> Instructions for the task
Retype the whole listing below precisely.

> Data for this task
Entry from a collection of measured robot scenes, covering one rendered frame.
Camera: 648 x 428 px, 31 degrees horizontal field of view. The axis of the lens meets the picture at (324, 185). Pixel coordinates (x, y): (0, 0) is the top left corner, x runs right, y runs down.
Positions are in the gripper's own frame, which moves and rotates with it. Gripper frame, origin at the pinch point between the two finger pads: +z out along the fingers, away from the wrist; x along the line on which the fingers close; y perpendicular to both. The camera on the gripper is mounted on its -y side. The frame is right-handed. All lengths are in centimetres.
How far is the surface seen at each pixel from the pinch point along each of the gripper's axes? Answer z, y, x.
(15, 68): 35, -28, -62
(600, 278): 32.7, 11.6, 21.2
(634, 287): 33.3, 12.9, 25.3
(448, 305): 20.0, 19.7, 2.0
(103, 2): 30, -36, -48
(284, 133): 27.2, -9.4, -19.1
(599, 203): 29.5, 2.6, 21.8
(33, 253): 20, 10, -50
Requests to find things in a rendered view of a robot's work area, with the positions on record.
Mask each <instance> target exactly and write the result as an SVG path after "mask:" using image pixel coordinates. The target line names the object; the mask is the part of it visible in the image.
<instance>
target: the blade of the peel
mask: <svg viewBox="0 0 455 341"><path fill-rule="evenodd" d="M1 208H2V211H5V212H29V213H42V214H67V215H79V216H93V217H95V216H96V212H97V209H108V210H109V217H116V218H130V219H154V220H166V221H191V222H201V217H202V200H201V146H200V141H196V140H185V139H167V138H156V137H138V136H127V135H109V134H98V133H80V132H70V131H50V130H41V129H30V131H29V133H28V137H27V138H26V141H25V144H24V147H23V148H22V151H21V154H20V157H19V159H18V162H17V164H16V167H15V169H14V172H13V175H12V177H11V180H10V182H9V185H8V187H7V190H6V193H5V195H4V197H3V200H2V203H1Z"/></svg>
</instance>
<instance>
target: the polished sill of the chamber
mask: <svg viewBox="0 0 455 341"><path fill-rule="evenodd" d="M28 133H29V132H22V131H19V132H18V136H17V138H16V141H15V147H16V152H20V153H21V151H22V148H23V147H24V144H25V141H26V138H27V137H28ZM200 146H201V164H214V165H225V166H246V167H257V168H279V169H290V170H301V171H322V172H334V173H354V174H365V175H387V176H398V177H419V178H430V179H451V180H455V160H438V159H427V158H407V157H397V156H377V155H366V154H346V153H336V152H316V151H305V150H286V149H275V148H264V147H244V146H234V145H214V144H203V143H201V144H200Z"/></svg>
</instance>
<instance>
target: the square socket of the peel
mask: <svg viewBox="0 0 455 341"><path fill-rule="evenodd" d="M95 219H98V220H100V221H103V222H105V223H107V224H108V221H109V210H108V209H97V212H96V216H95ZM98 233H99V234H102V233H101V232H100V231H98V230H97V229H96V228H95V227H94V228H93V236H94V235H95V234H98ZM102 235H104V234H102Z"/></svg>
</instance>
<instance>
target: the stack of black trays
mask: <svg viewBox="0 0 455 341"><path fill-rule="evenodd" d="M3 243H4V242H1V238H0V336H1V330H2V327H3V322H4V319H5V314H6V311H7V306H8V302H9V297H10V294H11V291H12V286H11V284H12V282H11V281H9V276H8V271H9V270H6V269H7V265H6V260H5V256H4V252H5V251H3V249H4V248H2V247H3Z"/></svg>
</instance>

> Solved exercise
Entry from a collection of measured robot scenes, covering one rendered frame.
Camera: 648 x 428 px, 31 degrees horizontal field of view. The axis of the lens meets the picture at (324, 185). Pixel coordinates (x, y): (0, 0) is the top left corner, x runs right, y runs down.
Positions are in the gripper's own frame, which moves and rotates with it. Gripper frame, origin at the pinch point between the two finger pads: +z out along the fingers, away from the wrist; x along the line on which the fingers close; y perpendicular to both. The camera on the gripper is mounted on its -y side. The frame is right-handed. All lengths are in centimetres.
How far is the surface seen at each pixel from the pinch point along each of the gripper's axes? Answer z, y, x.
(15, 68): 35, -28, -62
(600, 278): 32.7, 11.6, 21.2
(634, 287): 33.3, 12.9, 25.3
(448, 305): 20.0, 19.7, 2.0
(103, 2): 30, -36, -48
(284, 133): 27.2, -9.4, -19.1
(599, 203): 29.5, 2.6, 21.8
(33, 253): 20, 10, -50
Requests to find things in a rendered view of a robot's work area, with the positions on record.
Mask each <instance> target exactly and write the result as an SVG path after "mask:" using image pixel coordinates. The target line names the object; the mask is the part of it visible in the image.
<instance>
target: the blade of the peel
mask: <svg viewBox="0 0 455 341"><path fill-rule="evenodd" d="M1 208H2V211H5V212H29V213H42V214H67V215H79V216H93V217H95V216H96V212H97V209H108V210H109V217H116V218H130V219H154V220H166V221H191V222H201V217H202V200H201V146H200V141H196V140H185V139H167V138H156V137H138V136H127V135H109V134H98V133H80V132H70V131H50V130H41V129H30V131H29V133H28V137H27V138H26V141H25V144H24V147H23V148H22V151H21V154H20V157H19V159H18V162H17V164H16V167H15V169H14V172H13V175H12V177H11V180H10V182H9V185H8V187H7V190H6V193H5V195H4V197H3V200H2V203H1Z"/></svg>
</instance>
<instance>
target: the polished sill of the chamber
mask: <svg viewBox="0 0 455 341"><path fill-rule="evenodd" d="M28 133H29V132H22V131H19V132H18V136H17V138H16V141H15V147H16V152H20V153H21V151H22V148H23V147H24V144H25V141H26V138H27V137H28ZM200 146H201V164H214V165H225V166H246V167H257V168H279V169H290V170H301V171H322V172H334V173H354V174H365V175H387V176H398V177H419V178H430V179H451V180H455V160H438V159H427V158H407V157H397V156H377V155H366V154H346V153H336V152H316V151H305V150H286V149H275V148H264V147H244V146H234V145H214V144H203V143H201V144H200Z"/></svg>
</instance>
<instance>
target: the square socket of the peel
mask: <svg viewBox="0 0 455 341"><path fill-rule="evenodd" d="M95 219H98V220H100V221H103V222H105V223H107V224H108V221H109V210H108V209H97V212H96V216H95ZM98 233H99V234H102V233H101V232H100V231H98V230H97V229H96V228H95V227H94V228H93V236H94V235H95V234H98ZM102 235H104V234H102Z"/></svg>
</instance>
<instance>
target: the stack of black trays
mask: <svg viewBox="0 0 455 341"><path fill-rule="evenodd" d="M3 243H4V242H1V238H0V336H1V330H2V327H3V322H4V319H5V314H6V311H7V306H8V302H9V297H10V294H11V291H12V286H11V284H12V282H11V281H9V276H8V271H9V270H6V269H7V265H6V260H5V256H4V252H5V251H3V249H4V248H2V247H3Z"/></svg>
</instance>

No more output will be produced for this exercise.